Apesar da semelhança do SARS-CoV-2 com os coronavírus de morcego e pangolim, não encontramos o vírus em sua forma atual na natureza. O que sabemos é que a epidemia começou com uma única cepa do vírus, que mudou pouco desde o início da epidemia. Isso deixa duas possibilidades em aberto: ou o vírus atingiu sua forma atual na natureza e, uma vez que adquiriu a capacidade de infectar células humanas, arrebatou a população rapidamente, ou o vírus alcançou a espécie humana de uma forma mais primitiva. e só então sua incrível capacidade de infecção evoluiu.

A distinção é importante, porque no primeiro caso o vírus pode continuar se escondendo na natureza, causando novas infecções no futuro. O vírus quase certamente se originou de morcegos, mas provavelmente passou por um host intermediário antes de chegar até nós. Este foi o caso no outro epidemias anteriores causada por coronavírus (outro estudo de Wuhan). Então a busca pelo host intermediário continua, ainda cheia de incertezas. Nem mesmo a origem da epidemia de mercado de Wuhan parece tão certa. O O Instituto de Virologia de Wuhan fica perto do mercado onde a epidemia se espalhou, e o vírus ainda poderia ter escapado acidentalmente dali. Mas mesmo essa hipótese é remota, pois é um novo vírus que ainda não foi estudado.

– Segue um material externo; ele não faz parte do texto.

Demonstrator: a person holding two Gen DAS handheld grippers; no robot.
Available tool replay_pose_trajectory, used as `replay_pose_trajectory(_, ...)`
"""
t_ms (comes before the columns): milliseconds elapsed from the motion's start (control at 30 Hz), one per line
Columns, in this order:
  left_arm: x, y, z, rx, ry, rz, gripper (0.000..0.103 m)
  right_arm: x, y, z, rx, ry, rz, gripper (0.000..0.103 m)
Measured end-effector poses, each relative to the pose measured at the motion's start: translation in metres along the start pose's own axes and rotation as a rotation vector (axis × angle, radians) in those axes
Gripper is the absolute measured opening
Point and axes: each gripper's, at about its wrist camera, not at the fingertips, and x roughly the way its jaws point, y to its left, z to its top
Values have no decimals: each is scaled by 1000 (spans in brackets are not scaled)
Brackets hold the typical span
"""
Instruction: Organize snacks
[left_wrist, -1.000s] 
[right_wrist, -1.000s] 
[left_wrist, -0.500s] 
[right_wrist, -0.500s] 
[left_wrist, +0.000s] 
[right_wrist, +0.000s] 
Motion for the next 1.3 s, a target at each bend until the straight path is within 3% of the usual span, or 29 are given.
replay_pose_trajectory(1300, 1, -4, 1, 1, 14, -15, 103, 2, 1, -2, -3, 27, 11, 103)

Entretanto, entretanto, podemos pelo menos nos tranquilizar sobre a ameaça do bioterrorismo, pelo menos dessa vez. Embora seja verdade que os mercados de animais silvestres são um prato quente para a proliferação de epidemias e que as autoridades locais chinesas lidaram muito mal com a epidemia, também é verdade que o Instituto de Virologia Wuhan tem sido fundamental no estudo de coronavírus. Eles têm forte apoio da comunidade científica internacional, e não por acaso, estão na região de risco. Outra lição positiva é que a comunidade científica conseguiu produzir estudos rapidamente, mesmo em tempos de crise, mantendo um alto nível de escrutínio dos resultados. E para o público em geral, há uma ressalva sobre o perigo de tirar conclusões precipitadas de estudos científicos ainda não revisados. As consequências podem ser devastadoras.